Altmann había recogido su juguete. El dispositivo multifunción, que acababa de hacerles las veces de cámara, estaba colgado ahora de su bolsillo interior y parecía un bolígrafo normal.

—Se llama HPX5. Y no, solo sirve para analizar riesgos.

—Genial.

La mayoría de las puertas junto a las que pasaron, con sus pistolas en posición, estaban abiertas y les permitieron ver consultas, oficinas, almacenes y salas de enfermeras. Todo estaba abandonado, pero daba la impresión de que habían estado trabajando allí hasta hacía poco tiempo. La mayoría de los ordenadores no estaban apagados, sobre los escritorios reinaba un desorden de actividad. Sobre uno de ellos había incluso una taza de café llena. Noah no se habría sorprendido si hubiera salido humo de ella.

—Eh, mira eso —exclamó Altmann. Iba algunos pasos por delante y había abierto una pesada puerta de corredera poco antes del final del pasillo. De la habitación que había tras ella salía una nube de vapor.

—¿Qué es eso? —preguntó Noah.

—Parece una cámara frigorífica. Puaj, cielo santo.

Percibieron un hedor dulzón a podrido, mezclado con el olor a desinfectante y a conservante. El tufo a muerte se pegó a cada uno de sus poros, a pesar de que en ninguna de las cuatro camillas con ruedas había cadáver alguno. La cámara estaba tan vacía como el resto del hospital.

—¿Oyes eso? —preguntó Altmann.

Noah inclinó la cabeza y miró hacia la puerta por la que habían entrado.

—No.

—Sí, he oído algo —insistió Altmann, y señaló hacia la puerta con el cañón de su pistola. Se acercó al marco con pasos laterales y oteó el pasillo. Noah, que había estado respirando solo por la boca debido al olor, contuvo el aliento y estaba a punto de seguir a Altmann cuando la mesa del rincón le llamó la atención. Como estaba cubierta con tela negra, apenas se distinguía de la pared pintada de color oscuro.

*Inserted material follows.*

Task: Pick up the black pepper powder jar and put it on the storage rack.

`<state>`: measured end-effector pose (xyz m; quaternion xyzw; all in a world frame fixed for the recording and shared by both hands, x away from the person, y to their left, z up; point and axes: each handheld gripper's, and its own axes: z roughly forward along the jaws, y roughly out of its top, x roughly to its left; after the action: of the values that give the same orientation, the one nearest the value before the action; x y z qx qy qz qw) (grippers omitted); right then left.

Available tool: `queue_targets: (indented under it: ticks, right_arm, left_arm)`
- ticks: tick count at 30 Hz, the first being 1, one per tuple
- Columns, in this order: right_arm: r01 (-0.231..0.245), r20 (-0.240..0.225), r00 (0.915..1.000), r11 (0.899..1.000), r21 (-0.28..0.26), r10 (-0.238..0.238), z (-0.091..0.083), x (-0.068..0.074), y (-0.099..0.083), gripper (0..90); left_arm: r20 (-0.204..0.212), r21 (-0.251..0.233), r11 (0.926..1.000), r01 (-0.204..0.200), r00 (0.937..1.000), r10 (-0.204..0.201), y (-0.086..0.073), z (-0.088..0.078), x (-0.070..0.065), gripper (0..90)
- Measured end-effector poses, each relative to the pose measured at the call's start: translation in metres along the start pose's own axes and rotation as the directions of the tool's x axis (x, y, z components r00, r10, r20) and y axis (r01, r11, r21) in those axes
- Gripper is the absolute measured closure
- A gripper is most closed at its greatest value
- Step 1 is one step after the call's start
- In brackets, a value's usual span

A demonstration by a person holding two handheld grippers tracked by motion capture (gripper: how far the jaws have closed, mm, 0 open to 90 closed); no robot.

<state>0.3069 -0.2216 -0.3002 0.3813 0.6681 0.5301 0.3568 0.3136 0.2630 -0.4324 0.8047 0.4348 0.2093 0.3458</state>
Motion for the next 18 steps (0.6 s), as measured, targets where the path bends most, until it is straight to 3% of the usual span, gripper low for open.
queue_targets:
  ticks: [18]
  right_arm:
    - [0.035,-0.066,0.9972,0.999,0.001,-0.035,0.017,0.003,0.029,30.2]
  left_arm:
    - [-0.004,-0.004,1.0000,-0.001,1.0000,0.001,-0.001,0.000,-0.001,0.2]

—¿Altmann? —gritó Noah, pero este ya no estaba en la habitación.

Noah pensó brevemente en seguirlo, pero la curiosidad pudo con él. Apartó una camilla y se acercó al objeto tapado. Para entonces ya se había dado cuenta de que no se trataba de una mesa corriente, ya que zumbaba debido a la carga electrostática.

«¿Qué es eso? ¿Un generador?».

El bloque de aproximadamente dos metros de largo y un metro de ancho le llegaba hasta el ombligo.

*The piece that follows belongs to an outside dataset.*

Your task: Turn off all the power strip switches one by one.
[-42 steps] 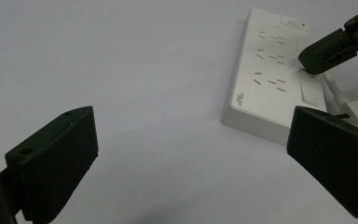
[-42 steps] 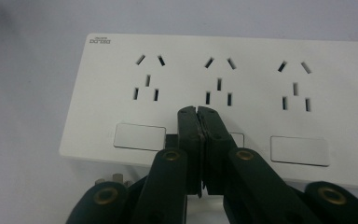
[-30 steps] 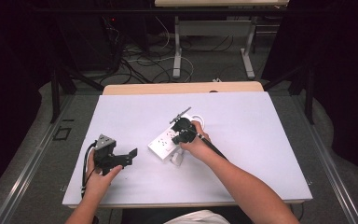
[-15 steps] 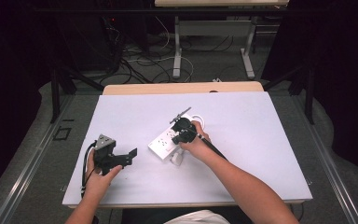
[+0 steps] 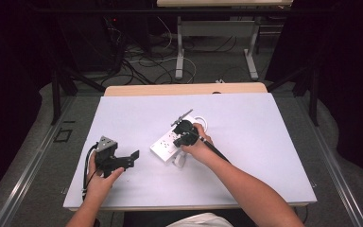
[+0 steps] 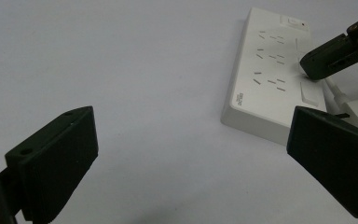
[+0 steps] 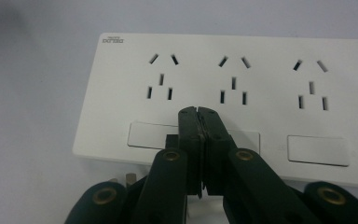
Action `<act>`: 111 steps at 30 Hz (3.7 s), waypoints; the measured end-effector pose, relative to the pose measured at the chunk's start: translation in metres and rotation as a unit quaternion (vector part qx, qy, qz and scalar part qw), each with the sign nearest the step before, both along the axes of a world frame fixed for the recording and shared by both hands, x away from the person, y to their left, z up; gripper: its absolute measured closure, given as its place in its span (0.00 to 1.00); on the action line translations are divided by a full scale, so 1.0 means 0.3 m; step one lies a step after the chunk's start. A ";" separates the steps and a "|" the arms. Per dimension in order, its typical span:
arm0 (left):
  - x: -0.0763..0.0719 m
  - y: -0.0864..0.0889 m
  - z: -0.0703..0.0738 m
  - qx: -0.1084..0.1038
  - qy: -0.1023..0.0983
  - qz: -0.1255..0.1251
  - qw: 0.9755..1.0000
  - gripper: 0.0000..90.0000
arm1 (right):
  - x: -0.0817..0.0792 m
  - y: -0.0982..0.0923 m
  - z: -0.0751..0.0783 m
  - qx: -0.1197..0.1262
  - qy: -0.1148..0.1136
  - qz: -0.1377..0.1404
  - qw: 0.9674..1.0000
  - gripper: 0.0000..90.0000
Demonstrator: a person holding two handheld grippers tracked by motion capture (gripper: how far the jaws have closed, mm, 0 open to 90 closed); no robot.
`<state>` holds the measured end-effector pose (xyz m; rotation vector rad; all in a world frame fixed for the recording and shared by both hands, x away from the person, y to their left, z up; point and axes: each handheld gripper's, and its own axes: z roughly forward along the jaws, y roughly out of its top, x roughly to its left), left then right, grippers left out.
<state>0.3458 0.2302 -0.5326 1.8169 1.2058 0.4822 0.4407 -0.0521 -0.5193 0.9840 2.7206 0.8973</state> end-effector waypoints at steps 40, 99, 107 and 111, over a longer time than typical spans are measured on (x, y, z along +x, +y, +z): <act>0.000 0.000 0.000 -0.001 0.000 0.000 1.000 0.02 | -0.061 0.072 0.005 -0.001 0.002 0.043 0.999 0.98; 0.007 -0.002 0.001 0.003 0.001 -0.004 1.000 0.02 | -0.100 0.001 0.008 0.081 -0.022 0.003 0.996 0.87; 0.005 -0.002 0.003 0.002 0.000 -0.004 1.000 0.02 | -0.130 -0.062 0.045 0.089 -0.056 0.001 0.994 0.74; 0.007 -0.003 0.002 0.000 0.004 -0.003 1.000 0.02 | -0.152 -0.100 0.045 0.089 -0.092 -0.011 0.992 0.65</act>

Noah mantuvo un paso de distancia por seguridad, apuntó su arma y se agachó para alcanzar la tela.

«Allá vamos».

Arrancó la tela de un tirón y destapó la carcasa de un congelador.

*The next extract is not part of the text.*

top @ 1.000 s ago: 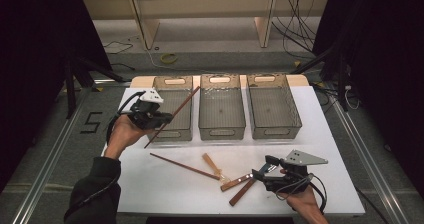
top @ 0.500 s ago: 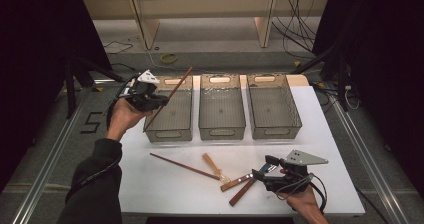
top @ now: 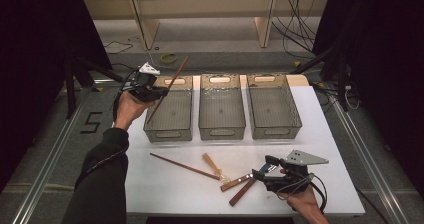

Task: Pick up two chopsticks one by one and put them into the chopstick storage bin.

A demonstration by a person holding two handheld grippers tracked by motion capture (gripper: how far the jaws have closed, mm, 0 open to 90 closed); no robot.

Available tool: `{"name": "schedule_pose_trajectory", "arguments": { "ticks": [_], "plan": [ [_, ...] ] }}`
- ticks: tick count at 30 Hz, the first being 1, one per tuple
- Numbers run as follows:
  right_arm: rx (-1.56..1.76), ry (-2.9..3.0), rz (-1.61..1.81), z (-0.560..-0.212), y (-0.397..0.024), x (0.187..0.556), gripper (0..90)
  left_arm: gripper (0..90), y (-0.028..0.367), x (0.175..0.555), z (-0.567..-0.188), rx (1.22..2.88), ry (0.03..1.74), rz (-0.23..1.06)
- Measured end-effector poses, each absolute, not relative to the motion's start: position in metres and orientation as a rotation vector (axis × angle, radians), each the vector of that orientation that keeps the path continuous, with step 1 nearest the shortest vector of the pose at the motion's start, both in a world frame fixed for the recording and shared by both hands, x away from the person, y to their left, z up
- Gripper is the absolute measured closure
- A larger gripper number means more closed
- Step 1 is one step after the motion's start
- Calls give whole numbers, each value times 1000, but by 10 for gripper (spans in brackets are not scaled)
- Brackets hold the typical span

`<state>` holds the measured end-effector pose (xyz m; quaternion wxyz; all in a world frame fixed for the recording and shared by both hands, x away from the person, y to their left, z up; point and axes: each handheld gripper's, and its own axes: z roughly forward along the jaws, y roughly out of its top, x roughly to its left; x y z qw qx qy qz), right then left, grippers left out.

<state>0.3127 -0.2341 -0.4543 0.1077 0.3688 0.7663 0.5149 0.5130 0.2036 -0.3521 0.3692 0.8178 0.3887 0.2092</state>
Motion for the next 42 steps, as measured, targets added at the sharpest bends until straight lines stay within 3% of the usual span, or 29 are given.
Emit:
{"name": "schedule_pose_trajectory", "arguments": {
  "ticks": [42],
  "plan": [
    [1093,2265,1526,-455,-234,313,261,811,211,525,-415,2113,1187,422]
  ]
}}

A Noah le recordó a los arcones que suelen verse en los chiringuitos de playa o en los supermercados pequeños; incluso la tapa, que podía empujarse hacia un lado, era de plexiglás transparente. Sin embargo, aquel arcón no estaba lleno de pizza o helados, sino que contenía el cadáver de un hombre. Entre treinta y cinco y cuarenta años de edad, pelo castaño, rasgos angulosos e inteligentes.

«Esto es… ¡imposible!».

Noah creía estar sufriendo una alucinación óptica. La confusión por su hallazgo era tan intensa que no se enteró de nada de lo que sucedía a sus espaldas. No oyó a Altmann desplomarse en el suelo inconsciente. No vio la sombra que se le acercaba lentamente por detrás. Estaba demasiado ocupado procesando la imagen del hombre muerto.

«No puede ser», pensó sacudiendo la cabeza.

En su desesperación esperó que la tapa del arcón tuviera un espejo.

Ya que esa sería la única explicación lógica.

«¡La única explicación!».

Pero el cadáver cerúleo y congelado permanecía inmóvil. No sacudía la cabeza. No abría los ojos.

«No es un reflejo», pensó Noah al tiempo que el cañón de una pistola se le clavaba en la nuca.

«Soy yo mismo».

No había duda. En el rostro sin vida veía un fiel retrato de sí mismo. Y en ese mismo instante, en el momento exacto en el que una voz de mujer le ordenó que dejara caer su arma, comenzó a recordar.